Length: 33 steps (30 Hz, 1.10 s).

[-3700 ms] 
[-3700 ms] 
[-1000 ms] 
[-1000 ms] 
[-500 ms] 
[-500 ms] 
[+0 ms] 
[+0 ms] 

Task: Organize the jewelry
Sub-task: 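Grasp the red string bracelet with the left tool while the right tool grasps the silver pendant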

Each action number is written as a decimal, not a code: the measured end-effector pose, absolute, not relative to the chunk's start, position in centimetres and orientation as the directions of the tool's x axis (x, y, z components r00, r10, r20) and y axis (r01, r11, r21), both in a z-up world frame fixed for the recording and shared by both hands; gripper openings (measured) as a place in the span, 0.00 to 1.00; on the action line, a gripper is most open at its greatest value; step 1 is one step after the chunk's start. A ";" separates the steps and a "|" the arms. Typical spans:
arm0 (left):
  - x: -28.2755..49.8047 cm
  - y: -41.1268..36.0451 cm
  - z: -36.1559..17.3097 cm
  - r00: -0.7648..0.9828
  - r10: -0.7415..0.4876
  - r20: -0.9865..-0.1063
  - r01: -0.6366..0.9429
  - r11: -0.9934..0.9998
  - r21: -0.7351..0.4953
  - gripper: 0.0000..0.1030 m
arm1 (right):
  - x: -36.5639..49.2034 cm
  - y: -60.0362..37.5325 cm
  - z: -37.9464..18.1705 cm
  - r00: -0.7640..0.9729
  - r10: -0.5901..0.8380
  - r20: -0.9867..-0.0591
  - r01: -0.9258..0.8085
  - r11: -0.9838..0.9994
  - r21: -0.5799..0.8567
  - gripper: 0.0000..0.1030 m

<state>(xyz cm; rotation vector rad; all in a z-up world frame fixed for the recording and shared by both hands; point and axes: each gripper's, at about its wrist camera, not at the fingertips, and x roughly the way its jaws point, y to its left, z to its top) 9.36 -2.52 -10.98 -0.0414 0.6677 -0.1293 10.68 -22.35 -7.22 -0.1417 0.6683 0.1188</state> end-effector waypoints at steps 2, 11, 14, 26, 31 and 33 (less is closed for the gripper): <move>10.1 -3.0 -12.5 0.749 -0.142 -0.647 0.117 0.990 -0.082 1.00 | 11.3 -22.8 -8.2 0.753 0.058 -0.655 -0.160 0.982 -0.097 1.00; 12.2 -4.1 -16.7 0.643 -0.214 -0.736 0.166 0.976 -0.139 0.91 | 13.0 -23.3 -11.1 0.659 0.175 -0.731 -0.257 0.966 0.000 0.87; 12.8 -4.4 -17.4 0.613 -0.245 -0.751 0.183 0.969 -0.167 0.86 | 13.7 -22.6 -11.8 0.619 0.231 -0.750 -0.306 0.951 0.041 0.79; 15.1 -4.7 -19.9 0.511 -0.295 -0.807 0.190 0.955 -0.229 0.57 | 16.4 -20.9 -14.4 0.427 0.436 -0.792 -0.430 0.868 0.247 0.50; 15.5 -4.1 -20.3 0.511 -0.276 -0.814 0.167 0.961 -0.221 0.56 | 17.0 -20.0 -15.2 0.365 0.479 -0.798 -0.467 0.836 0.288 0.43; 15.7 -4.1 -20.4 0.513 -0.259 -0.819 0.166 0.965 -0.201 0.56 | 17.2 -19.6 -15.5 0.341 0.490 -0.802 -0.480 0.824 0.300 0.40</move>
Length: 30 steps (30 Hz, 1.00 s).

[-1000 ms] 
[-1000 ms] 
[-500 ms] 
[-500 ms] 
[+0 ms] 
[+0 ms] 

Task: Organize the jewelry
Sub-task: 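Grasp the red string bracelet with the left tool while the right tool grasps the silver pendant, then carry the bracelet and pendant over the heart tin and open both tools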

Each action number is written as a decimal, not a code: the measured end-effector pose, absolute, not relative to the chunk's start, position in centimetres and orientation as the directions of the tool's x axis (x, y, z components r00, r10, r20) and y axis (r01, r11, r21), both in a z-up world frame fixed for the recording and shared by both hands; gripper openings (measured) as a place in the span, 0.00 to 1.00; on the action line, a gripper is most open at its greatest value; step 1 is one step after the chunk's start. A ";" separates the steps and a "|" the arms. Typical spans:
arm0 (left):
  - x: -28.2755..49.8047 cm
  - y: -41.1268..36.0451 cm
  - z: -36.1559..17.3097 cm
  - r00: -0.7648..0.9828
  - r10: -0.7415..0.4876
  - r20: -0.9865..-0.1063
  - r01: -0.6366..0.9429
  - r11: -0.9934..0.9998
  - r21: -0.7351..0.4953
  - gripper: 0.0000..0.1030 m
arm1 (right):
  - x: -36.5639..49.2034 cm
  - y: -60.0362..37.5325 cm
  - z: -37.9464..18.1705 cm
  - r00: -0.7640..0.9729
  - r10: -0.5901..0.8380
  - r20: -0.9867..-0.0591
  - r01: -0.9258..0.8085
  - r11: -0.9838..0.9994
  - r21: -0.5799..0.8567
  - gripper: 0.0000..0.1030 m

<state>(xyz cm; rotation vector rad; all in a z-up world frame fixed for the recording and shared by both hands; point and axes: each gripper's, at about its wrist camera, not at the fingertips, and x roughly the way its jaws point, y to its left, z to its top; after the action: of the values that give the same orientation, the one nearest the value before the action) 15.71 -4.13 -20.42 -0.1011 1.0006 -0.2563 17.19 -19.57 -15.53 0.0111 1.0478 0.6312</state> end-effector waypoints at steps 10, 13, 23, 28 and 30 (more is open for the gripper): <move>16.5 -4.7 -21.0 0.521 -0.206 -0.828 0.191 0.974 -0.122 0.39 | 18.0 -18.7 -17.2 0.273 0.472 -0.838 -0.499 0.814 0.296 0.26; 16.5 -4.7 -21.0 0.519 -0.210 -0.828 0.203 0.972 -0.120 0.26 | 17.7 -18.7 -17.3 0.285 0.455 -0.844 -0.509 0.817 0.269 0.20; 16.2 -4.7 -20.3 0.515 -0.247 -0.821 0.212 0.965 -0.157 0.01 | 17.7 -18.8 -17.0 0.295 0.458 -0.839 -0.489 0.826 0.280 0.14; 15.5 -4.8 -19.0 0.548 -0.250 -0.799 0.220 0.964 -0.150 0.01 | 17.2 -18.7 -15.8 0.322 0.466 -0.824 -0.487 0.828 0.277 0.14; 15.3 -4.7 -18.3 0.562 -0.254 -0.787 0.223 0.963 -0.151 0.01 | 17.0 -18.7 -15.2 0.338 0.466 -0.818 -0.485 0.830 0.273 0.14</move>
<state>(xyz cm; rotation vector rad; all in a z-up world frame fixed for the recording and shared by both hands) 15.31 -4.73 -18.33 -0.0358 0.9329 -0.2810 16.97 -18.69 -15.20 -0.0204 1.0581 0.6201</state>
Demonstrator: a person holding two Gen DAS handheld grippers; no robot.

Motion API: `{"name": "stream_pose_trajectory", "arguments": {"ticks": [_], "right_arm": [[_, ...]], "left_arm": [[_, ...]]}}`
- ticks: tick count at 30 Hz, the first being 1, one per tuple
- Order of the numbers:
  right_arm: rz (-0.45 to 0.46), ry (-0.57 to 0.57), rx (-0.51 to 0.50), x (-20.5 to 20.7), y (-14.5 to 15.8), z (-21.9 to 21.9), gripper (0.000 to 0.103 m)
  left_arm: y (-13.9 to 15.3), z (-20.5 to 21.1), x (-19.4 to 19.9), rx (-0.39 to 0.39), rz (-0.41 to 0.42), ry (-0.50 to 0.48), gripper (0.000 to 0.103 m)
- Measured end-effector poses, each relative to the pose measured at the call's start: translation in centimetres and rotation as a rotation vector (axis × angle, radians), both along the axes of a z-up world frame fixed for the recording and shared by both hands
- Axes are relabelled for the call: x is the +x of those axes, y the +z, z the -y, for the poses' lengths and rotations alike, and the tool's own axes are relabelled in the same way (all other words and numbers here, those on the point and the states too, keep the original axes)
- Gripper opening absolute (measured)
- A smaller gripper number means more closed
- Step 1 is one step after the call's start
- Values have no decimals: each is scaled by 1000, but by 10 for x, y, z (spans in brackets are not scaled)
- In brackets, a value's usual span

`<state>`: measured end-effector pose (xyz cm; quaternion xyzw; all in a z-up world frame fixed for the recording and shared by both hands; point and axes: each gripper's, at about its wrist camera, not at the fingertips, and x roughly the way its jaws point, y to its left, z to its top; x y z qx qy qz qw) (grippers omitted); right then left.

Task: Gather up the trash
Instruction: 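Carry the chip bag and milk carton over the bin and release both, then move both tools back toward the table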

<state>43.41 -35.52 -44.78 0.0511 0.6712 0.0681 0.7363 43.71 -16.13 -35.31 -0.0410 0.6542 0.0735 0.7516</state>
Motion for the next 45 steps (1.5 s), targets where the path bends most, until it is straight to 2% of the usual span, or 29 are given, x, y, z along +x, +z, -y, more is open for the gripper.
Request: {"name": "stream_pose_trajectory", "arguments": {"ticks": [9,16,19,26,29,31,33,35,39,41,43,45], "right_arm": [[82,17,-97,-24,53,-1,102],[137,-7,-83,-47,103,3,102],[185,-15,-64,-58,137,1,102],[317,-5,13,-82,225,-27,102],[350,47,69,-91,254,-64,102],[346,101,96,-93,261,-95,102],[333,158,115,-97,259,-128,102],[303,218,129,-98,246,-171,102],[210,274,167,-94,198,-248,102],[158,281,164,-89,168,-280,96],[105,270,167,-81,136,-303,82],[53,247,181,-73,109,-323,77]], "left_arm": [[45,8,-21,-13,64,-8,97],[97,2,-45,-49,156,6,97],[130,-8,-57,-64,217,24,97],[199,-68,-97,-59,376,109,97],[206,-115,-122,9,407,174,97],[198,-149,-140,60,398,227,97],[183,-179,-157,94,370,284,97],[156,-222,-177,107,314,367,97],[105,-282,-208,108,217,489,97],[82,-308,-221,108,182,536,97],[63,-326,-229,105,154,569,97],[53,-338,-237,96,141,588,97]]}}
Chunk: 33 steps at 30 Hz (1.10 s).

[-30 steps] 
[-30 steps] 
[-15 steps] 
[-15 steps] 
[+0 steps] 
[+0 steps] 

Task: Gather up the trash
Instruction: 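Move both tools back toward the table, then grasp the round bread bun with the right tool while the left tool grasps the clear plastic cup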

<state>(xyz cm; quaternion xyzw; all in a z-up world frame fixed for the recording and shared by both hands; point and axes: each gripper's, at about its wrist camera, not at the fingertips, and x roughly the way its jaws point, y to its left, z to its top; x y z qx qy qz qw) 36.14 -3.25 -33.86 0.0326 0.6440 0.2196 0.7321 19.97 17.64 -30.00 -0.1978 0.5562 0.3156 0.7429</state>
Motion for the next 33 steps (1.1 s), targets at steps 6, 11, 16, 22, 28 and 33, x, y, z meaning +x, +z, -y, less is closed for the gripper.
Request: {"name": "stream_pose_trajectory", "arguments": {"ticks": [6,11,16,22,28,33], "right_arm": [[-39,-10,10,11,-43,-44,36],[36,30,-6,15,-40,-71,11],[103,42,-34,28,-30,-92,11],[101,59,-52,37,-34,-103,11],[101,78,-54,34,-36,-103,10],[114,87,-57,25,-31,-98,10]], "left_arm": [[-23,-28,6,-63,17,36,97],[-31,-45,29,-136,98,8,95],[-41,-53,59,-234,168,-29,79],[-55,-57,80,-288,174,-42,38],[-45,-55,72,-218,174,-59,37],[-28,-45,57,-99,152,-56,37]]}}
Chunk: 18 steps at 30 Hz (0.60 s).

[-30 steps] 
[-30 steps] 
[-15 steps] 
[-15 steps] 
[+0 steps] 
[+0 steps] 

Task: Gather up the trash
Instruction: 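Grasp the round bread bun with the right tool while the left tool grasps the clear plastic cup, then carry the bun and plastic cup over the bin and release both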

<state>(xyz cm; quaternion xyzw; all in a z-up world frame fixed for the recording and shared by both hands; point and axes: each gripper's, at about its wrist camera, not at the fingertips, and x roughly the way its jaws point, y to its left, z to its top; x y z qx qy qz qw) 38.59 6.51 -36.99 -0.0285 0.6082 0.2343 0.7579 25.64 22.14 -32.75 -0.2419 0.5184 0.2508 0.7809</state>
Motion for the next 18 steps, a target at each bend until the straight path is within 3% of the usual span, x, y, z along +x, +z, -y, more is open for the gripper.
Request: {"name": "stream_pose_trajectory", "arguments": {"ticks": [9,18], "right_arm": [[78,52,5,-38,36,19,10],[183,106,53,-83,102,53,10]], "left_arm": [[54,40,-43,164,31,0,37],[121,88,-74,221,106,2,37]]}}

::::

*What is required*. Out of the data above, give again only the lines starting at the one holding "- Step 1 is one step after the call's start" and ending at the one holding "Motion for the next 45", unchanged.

*Reply*.
- Step 1 is one step after the call's start
- Values have no decimals: each is scaled by 1000, but by 10 for x, y, z (spans in brackets are not scaled)
- In brackets, a value's usual span

`<state>`: measured end-effector pose (xyz cm; quaternion xyzw; all in a z-up world frame fixed for the recording and shared by both hands; point and axes: each gripper's, at about its wrist camera, not at the fingertips, and x roughly the way its jaws point, y to its left, z to its top; x y z qx qy qz qw) (grippers omitted); right then left.

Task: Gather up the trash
Instruction: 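Carry the chip bag and milk carton over the bin and release both, then move both tools back toward the table
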
<state>43.41 -35.52 -44.78 0.0511 0.6712 0.0681 0.7363 43.71 -16.13 -35.31 -0.0410 0.6542 0.0735 0.7516</state>
Motion for the next 45 steps (1.5 s), targets where the path bends most, until it is straight to 2% of the usual span, or 29 are given, x, y, z along +x, +z, -y, more is open for the gripper.

This exercise has no more to it.